Largely missing from “Debunking Borat” is Borat. Baron Cohen introduces each segment as himself, and then another voice’s narration (marred at times by its deadly serious parroting of Borat’s broken English) explains how conspiracy theories metastasize.

They are impressively effective explainers, at home with a Vox-style video. Their approach removes comedy from the equation — despite the comedic trappings that prompted them. As a result, each installment is pretty absurd. Jumping from Borat holding an egg in his butt to a reporterly primer on blood libel later in your queue makes for strange viewing.

Yet there’s a lot to commend this effort for. “Debunking Borat” is clear-headed and employs historians and experts on science and far-right online communities who carefully outline why and how these beliefs spread. If they didn’t stem from a “Borat” production, they wouldn’t raise any eyebrows. But as such, and even despite Baron Cohen’s efforts to fade into the background, they reveal a tension between his role as a social satirist trickster — who himself misinforms many about Central Asia — and a man committed to facts and fighting bigotry.

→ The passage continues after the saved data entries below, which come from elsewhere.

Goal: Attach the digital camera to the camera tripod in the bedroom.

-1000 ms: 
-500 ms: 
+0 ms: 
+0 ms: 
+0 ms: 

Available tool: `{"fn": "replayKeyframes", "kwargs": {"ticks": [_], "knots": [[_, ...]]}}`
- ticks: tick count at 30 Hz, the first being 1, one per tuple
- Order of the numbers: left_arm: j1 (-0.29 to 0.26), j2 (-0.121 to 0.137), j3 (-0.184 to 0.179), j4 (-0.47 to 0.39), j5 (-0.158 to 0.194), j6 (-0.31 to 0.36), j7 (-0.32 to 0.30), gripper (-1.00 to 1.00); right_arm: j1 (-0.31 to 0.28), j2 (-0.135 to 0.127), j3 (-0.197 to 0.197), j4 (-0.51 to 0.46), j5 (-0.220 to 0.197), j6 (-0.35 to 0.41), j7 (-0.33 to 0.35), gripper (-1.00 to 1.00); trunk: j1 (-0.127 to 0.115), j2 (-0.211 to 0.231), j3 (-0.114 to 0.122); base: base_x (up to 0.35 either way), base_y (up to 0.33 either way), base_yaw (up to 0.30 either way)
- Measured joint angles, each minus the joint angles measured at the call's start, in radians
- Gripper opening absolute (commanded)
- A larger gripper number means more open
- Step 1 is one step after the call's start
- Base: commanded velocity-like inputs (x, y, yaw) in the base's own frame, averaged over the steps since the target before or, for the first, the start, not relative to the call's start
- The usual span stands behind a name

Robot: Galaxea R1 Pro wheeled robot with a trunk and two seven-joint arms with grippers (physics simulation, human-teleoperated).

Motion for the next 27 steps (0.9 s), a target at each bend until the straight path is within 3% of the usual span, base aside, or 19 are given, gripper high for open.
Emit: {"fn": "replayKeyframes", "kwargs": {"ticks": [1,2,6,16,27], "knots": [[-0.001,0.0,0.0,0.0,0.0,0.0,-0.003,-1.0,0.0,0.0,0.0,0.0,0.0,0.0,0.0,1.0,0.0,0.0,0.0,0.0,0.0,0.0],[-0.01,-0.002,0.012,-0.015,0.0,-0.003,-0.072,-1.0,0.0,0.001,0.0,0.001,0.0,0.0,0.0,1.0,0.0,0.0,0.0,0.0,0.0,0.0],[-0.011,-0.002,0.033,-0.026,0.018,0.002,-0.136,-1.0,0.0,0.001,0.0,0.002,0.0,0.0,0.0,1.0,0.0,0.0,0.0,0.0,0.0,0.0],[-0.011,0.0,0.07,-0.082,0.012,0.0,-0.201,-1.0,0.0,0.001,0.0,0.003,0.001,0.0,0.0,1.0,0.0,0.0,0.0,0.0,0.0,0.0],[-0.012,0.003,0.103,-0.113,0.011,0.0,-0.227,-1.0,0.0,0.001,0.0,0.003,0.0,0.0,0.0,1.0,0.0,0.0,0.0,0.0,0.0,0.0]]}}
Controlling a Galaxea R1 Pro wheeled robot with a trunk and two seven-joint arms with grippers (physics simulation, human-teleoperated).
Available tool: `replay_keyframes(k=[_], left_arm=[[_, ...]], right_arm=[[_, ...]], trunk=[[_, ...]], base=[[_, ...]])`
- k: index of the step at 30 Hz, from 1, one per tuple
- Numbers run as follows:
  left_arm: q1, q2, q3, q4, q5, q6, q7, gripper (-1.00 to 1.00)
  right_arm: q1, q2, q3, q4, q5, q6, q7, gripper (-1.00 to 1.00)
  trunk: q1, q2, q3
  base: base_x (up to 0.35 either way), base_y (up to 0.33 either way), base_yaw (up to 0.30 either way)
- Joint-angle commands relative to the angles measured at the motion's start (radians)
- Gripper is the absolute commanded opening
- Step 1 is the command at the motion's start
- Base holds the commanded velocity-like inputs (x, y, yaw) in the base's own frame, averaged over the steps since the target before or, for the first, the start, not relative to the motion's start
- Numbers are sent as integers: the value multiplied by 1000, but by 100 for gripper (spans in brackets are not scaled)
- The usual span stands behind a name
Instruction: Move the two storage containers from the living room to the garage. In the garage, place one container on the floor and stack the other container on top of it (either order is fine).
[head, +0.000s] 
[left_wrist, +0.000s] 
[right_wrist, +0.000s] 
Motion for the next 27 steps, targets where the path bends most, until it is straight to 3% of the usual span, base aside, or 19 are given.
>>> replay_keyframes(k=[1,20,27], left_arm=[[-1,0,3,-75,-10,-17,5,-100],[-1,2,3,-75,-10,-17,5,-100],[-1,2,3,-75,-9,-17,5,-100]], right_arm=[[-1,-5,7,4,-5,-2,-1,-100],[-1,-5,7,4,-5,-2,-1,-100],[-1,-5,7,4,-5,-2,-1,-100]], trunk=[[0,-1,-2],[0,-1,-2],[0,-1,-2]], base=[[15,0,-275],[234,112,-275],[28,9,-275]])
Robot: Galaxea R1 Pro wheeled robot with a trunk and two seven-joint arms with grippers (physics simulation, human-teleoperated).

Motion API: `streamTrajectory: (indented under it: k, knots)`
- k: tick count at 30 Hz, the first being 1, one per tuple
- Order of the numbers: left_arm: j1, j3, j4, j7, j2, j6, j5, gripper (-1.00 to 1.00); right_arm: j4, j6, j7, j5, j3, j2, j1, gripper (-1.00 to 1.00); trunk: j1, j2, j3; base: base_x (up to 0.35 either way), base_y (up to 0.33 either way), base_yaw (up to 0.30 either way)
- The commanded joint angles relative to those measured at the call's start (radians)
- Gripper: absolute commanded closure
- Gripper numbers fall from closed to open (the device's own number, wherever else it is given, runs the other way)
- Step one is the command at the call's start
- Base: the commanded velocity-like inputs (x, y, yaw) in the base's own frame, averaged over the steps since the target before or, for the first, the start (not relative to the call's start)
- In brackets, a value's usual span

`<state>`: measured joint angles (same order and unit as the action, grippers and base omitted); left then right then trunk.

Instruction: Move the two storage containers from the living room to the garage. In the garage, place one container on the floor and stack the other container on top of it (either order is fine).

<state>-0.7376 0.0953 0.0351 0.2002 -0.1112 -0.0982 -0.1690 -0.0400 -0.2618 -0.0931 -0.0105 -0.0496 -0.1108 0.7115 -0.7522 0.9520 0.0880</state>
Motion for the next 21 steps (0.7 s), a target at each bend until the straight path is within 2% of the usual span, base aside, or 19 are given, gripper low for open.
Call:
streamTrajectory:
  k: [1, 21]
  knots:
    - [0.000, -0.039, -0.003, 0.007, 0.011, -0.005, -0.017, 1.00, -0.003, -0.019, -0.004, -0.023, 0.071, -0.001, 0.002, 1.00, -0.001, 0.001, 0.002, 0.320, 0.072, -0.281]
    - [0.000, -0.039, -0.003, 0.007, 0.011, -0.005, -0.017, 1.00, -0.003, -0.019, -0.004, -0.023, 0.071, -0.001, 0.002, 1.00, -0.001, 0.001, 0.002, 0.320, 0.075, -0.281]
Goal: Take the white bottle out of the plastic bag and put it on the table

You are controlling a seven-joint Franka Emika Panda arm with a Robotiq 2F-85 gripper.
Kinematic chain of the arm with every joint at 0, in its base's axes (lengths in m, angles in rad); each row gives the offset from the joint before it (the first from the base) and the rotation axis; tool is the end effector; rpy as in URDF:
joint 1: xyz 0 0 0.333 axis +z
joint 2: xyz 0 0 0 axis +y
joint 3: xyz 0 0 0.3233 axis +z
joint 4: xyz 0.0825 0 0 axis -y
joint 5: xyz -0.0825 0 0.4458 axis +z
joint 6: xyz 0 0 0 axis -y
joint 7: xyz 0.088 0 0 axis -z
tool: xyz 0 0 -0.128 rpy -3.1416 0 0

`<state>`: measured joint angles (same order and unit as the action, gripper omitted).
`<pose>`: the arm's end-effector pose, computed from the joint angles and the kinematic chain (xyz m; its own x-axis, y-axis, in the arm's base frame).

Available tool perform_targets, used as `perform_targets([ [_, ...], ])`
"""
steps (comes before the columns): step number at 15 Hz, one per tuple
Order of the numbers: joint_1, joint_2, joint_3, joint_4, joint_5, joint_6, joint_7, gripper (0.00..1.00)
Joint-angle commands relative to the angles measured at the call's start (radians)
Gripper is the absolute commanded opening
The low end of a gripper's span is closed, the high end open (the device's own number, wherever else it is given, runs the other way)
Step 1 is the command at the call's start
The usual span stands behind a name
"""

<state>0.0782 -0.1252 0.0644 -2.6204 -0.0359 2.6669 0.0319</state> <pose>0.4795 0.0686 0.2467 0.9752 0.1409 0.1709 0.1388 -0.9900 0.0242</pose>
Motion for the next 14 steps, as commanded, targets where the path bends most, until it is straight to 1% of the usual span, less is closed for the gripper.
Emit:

Hanging up Borat, Baron Cohen appears to have made his choice, but the transition is an uneasy one. He may never be an uncomplicated messenger until he fully divorces his persona from the work. As the replies to his recent tweet about antisemitic hate can attest, many aren’t ready to trust his activist bona fides after his years of playing the clown.

The larger test will be if Baron Cohen, aided by experts, can at least convince people they’re wrong in their convictions. Jim and Jerry appear to be early test cases. They agree to some things, but for the most part remain unmoved. Alternative facts aren’t going anywhere, even if Borat is.